The report said the high number of young adults in developing Asia or the "youth bulge" has the potential "to stimulate economic growth through productive employment, asset creation and investment."

"When young people are productively employed, they can lift per capital income; and as they grow older, accumulate assets and invest, they can generate higher national income," it said.

"If young workers embody higher skills and knowledge levels as a consequence of earlier investments in human capital, this will boost productivity too," it added.

ADB chief economist Ifzal Ali, however, stressed that the "growth opportunity must be harvested within the next two or three decades."

"To redeem this demographic dividend, countries have to put in place an enabling policy environment and strengthen the institutional framework," he said.

The ADB report warned that the youth bulge will start to shrink around 2010, and by 2040 the percentage of young people in the total population will be about 14 per cent, down from 20 per cent in 2005.

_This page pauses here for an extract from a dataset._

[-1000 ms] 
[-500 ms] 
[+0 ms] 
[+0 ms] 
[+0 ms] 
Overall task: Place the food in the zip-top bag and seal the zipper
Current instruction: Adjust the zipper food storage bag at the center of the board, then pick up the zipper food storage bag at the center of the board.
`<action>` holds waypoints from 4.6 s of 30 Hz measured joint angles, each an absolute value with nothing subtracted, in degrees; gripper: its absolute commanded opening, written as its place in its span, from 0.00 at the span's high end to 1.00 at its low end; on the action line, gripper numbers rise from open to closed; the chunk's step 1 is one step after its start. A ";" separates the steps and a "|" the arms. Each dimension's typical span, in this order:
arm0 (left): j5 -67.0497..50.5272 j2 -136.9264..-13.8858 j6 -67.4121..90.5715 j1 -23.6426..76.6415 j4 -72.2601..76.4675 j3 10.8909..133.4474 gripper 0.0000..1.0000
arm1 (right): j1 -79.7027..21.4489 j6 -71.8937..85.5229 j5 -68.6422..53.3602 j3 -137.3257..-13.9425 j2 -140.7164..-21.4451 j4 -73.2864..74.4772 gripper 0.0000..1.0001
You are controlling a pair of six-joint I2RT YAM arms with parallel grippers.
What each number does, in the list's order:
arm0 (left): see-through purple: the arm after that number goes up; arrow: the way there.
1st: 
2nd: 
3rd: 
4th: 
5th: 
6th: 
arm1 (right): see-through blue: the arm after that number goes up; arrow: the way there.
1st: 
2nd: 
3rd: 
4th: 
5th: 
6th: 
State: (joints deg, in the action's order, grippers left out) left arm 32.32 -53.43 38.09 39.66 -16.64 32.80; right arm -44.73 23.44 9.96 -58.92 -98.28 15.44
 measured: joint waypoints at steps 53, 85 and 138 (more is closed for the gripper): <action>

"Before the bulge begins to disappear, it is vital that economies create productive and sustainable jobs for the young," the report said. "Failure to do this will not only crimp growth now, it will also undermine an economy's ability to support a larger dependent population in the future."

But youth unemployment and joblessness are on the rise, the report noted.

"In developing Asia as a whole, only about 60 per cent of young men and 40 per cent of young women are employed," it said.

The report blamed the lack of education and poor quality training for increasingly pushing impoverished, young workers into lowly-paid jobs in the informal sectors.

To avoid squandering the talents of the youth, the ADB urged governments to boost the relevance and quality of school curricula, provide support for vocational training, and help kickstart job schemes that impart useful skills.

Boosting the education system would also help fix a serious shortage of skilled workers in Asia, which could raise costs of businesses, hobble productivity of industries and eventually constrain growth of the wider economy, the bank said.

" Asia lacks a wide class of occupational skills relevant to a modern economy, and areas that are critical to growth are seeing large and growing mismatches between the skills that employers need and the skills that employees have," the ADB said.

To fill in the gaps, the bank said governments can also take steps to stem the "brain drain," encourage Asian emigrants to return home, raise retirement ages, and make it easier for skilled non-Asians to live and work in the region.